A scalable generative AI framework built for researchers and developers working on Large Language Models, Multimodal, and Speech AI (Automatic Speech Recognition and Text-to-Speech)
https://docs.nvidia.com/nemo-framework/user-guide/latest/overview.html
Apache License 2.0
11.72k stars 2.45k forks source link

Can't import BERT model for NLP. #573

Closed dmitrytyrin closed 4 years ago

dmitrytyrin commented 4 years ago

Dear team, I try to predict punctuation following this tutorial: https://nvidia.github.io/NeMo/nlp/punctuation.html. I can't define tokenizer using pretrained "bert-base-multilingual-uncased" model. tokenizer = nemo.collections.nlp.data.NemoBertTokenizer(pretrained_model="bert-base-multilingual-uncased") gives me error:

OSError: Model name 'bert-base-multilingual-uncased' was not found in tokenizers model name list
(bert-base-uncased, bert-large-uncased, bert-base-cased, bert-large-cased, bert-base-multilingual-uncased, bert-base-multilingual-cased, bert-base-chinese, bert-base-german-cased, bert-large-uncased-whole-word-masking, bert-large-cased-whole-word-masking, bert-large-uncased-whole-word-masking-finetuned-squad, bert-large-cased-whole-word-masking-finetuned-squad, bert-base-cased-finetuned-mrpc, bert-base-german-dbmdz-cased, bert-base-german-dbmdz-uncased, bert-base-finnish-cased-v1, bert-base-finnish-uncased-v1, bert-base-dutch-cased).
We assumed 'bert-base-multilingual-uncased' was a path, a model identifier, or url to a directory containing vocabulary files named ['vocab.txt'] but couldn't find such vocabulary files at this path or url.
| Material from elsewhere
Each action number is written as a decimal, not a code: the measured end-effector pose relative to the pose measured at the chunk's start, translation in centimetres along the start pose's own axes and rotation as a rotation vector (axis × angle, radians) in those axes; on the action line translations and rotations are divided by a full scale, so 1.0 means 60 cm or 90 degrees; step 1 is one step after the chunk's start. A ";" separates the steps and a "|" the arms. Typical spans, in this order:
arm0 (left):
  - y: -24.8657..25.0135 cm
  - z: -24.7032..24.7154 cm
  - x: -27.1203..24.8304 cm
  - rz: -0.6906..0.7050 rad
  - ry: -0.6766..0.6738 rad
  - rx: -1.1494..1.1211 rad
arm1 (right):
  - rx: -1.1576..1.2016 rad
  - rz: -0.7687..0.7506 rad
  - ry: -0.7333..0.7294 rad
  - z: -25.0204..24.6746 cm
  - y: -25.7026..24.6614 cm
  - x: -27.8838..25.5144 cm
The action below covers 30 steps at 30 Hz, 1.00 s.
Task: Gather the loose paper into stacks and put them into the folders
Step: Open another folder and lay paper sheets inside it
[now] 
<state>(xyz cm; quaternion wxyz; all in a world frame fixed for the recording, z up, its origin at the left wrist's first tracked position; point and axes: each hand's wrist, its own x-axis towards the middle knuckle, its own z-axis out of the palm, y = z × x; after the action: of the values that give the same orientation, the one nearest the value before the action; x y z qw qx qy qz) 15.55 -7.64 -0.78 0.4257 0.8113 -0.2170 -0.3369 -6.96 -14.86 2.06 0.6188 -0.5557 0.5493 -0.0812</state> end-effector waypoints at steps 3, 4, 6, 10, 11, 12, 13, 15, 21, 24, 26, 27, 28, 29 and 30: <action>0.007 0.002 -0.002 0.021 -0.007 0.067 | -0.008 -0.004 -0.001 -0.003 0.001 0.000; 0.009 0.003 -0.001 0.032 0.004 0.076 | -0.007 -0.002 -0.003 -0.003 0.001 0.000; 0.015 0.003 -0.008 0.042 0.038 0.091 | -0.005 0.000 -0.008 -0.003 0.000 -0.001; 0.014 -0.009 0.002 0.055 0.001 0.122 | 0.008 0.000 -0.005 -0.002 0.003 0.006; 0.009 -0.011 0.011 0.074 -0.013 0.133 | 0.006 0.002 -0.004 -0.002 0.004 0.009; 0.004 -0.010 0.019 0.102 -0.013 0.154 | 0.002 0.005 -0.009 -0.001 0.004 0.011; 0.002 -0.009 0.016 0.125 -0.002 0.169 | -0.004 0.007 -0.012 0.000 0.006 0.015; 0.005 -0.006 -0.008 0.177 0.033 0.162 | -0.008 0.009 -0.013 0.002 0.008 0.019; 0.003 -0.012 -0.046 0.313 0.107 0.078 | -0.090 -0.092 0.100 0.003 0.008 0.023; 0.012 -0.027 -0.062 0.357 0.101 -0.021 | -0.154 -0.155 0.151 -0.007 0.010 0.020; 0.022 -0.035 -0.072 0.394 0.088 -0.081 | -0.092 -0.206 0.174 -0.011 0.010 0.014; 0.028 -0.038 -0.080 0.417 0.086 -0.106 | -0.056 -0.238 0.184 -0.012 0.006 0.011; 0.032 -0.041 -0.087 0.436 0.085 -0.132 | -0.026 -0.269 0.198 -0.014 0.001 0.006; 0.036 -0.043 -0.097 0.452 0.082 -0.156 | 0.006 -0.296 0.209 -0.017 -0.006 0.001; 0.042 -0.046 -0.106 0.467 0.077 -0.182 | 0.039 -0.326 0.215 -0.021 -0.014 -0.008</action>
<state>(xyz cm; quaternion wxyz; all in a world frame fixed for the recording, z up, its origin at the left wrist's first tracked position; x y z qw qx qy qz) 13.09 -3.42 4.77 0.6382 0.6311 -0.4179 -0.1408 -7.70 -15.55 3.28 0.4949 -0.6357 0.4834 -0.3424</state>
I manually downloaded BERT from https://github.com/google-research/bert/blob/master/multilingual.md and tried to use absolute path in pretrained_model_name. (Folder "multilingual_L-12_H-768_A-12" containes config.json, model.data, model.index, model.meta and vocab.txt) Tokenizer gives me:

ValueError: Bert_derivative value {bert_derivative} is not currently supported Please choose from the following list: {TOKENIZERS.keys()}

How can I solve my issue?

ekmb commented 4 years ago

@dmitrytyrin could you try the punctuation notebook and use PRETRAINED_BERT_MODEL = "bert-base-multilingual-uncased"?

dmitrytyrin commented 4 years ago

@ekmb, thank you, it works!

How can I perform only inference with pretrained bert? How can I get punct_label_ids/capit_label_ids if I don't have train_data_layer?

ekmb commented 4 years ago

You should train the model to do inference, beside the pretrained bert part there are 2 token classification heads that need to be trained.